You should avoid patterns starting with .*: they cause too many backtracking steps and slow down the code execution.

In Python, you may always get lines either by reading a file line by line, or by splitting a line with splitlines() and then get the necessary lines by testing them against a pattern without .*s.

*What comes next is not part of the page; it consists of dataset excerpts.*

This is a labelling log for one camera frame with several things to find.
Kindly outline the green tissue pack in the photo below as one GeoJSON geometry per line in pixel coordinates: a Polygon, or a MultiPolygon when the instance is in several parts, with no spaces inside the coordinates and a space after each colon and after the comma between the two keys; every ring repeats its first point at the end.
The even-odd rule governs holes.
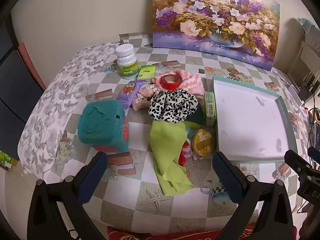
{"type": "Polygon", "coordinates": [[[139,73],[137,75],[138,80],[149,80],[155,76],[156,65],[144,65],[141,66],[139,73]]]}

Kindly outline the white tray teal rim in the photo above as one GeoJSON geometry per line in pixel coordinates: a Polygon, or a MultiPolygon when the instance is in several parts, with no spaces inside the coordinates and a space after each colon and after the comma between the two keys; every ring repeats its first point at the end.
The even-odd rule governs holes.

1. Reading a file line by line:

final_output = []
with open(filepath, 'r', newline="\n", encoding="utf8") as f:
  for line in f:
    if "fiction" in line and "non-fiction" not in line:
      final_output.append(line.strip())

Or, getting the lines even with non-fiction if there is fiction with no non- in front using a bit modified @jlesuffleur's regex:

import re
final_output = []
rx = re.compile(r'\b(?<!non-)fiction\b')
with open(filepath, 'r', newline="\n", encoding="utf8") as f:
  for line in f:
    if rx.search(line):
      final_output.append(line.strip())

2. Getting lines from a multiline string (with both approaches mentioned above):

import re
text = "Your input string line 1\nLine 2 with fiction\nLine 3 with non-fiction\nLine 4 with fiction and non-fiction"
rx = re.compile(r'\b(?<!non-)fiction\b')
# Approach with regex returning any line containing fiction with no non- prefix:
final_output = [line.strip() for line in text.splitlines() if rx.search(line)]
# => ['Line 2 with fiction']
# Non-regex approach that does not return lines that may contain non-fiction (if they contain fiction with no non- prefix):
final_output = [line.strip() for line in text.splitlines() if "fiction" in line and "non-fiction" not in line]
# => ['Line 2 with fiction', 'Line 4 with fiction and non-fiction']

See a Python demo.

What about a negative lookbehind?

s = 'fiction non-fiction'
res = re.findall("(?<!non-)fiction", s)
res